Wang Bing, 47 ans, ne quittera pas sa doudoune pendant tout l'entretien, qui se déroule dans un appartement parisien un jour printanier. Il répond longuement aux questions alors qu'on se souvenait d'une première interview en 2003 pour la sortie d'A l'ouest des rails, où il s'était montré nettement plus taiseux. Modeste, il s'étonne de cette rétrospective à Beaubourg - «dans le milieu cinématographique, je ne suis pas encore quelqu'un de très important» -, lui qui arpente désormais les plus grands festivals avec des films sidérants. Il était encore à Venise en septembre pour Til Madness Do Us Part, 3 h 50 d'immersion en vase clos et à ciel ouvert dans un hôpital psychiatrique du Yunnan.

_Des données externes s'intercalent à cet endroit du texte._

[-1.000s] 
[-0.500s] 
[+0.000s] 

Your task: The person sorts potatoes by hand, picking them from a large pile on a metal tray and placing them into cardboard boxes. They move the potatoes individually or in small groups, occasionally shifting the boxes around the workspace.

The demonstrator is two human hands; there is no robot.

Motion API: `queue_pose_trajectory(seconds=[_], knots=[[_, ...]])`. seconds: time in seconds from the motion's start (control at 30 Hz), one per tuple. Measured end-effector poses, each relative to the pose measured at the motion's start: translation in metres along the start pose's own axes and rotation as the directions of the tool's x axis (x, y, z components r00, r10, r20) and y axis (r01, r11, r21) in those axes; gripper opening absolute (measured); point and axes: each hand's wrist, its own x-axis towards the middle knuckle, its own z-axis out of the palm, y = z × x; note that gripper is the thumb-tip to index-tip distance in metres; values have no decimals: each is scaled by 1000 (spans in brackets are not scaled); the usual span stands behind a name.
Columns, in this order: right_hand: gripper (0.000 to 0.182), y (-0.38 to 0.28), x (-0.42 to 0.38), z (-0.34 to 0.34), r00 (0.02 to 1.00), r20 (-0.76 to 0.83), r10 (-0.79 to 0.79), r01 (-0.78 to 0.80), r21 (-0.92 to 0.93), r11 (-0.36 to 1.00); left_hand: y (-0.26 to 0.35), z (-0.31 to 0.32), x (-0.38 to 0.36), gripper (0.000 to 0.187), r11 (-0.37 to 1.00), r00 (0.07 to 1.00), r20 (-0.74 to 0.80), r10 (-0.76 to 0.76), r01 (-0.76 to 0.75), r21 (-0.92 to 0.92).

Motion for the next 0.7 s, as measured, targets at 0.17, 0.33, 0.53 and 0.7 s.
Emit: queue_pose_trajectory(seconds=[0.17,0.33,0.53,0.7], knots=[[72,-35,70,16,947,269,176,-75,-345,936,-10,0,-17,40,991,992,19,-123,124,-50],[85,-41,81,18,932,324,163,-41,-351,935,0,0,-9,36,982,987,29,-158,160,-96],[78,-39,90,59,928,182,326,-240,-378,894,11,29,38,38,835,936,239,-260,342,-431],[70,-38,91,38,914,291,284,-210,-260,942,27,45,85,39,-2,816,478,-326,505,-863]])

Pourquoi avoir choisi de tourner dans la province méridionale du Yunnan ?

Parce que le bouleversement de la société et de l'économie en Chine ne se passe pas vraiment le long du fleuve Jaune - c'est-à-dire dans le Nord -, où j'ai tourné notamment A l'ouest des rails il y a dix ans. L'épicentre du changement culturel, humain, politique et économique en Chine se passera vraiment sur l'axe du fleuve Yang-Tsé, dans le Sud. La politique économique de la Chine commence par Shanghai et, peu à peu, remonte le long du fleuve à travers des villes énormes telles que Nanjing, Wuhan, Chongqing, Chengdu. Et traverse le Yunnan, qui a longtemps été une des provinces délaissées du pays et qui, désormais, connaît d'importants investissements pour se développer.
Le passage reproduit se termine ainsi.